* _To do_
Every line below that holds "this" must be copied.
=== Records to process ===
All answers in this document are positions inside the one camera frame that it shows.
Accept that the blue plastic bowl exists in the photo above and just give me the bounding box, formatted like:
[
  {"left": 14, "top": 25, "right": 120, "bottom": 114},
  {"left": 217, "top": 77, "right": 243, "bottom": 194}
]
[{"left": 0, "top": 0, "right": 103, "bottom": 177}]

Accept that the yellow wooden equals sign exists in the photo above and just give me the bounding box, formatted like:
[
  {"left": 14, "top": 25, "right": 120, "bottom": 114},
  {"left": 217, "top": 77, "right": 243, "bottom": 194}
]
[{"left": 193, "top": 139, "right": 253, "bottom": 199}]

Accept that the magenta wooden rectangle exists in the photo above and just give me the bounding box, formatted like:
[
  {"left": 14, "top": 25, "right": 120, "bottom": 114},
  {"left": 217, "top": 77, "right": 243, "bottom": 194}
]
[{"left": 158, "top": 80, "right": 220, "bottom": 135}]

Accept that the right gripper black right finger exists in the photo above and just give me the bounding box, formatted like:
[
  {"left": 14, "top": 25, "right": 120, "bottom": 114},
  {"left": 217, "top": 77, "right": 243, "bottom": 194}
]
===
=== Records to process ===
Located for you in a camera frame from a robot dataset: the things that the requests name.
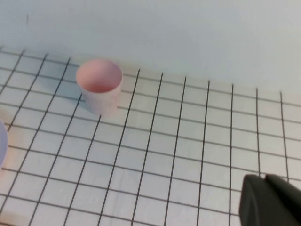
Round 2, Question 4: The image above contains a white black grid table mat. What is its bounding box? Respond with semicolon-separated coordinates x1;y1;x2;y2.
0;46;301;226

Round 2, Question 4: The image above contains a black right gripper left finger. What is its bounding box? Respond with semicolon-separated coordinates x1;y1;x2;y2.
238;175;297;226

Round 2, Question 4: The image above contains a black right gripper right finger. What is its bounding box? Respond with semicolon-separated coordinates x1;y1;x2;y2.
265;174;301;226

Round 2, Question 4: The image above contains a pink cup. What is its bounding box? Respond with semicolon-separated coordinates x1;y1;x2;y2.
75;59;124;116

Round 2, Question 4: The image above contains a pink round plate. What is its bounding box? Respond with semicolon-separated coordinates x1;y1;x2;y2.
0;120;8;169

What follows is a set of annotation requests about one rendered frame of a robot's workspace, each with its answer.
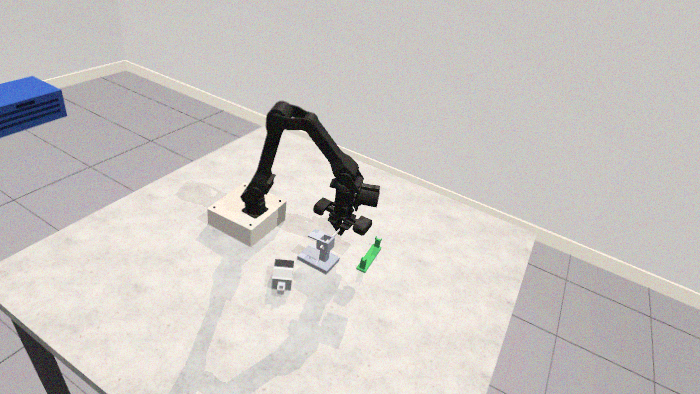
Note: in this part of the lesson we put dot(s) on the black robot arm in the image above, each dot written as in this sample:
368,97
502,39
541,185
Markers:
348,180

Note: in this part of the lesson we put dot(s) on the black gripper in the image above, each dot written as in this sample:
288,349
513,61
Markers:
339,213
===
* _The answer_
All answers in this document are positions inside the one camera frame that it shows.
Note: in this part of the lesson we put dot(s) on the black robot arm in the image above, each dot written as in this sample:
Note: in this part of the lesson we put dot(s) on the black gripper in the image above, each dot written as in this sample:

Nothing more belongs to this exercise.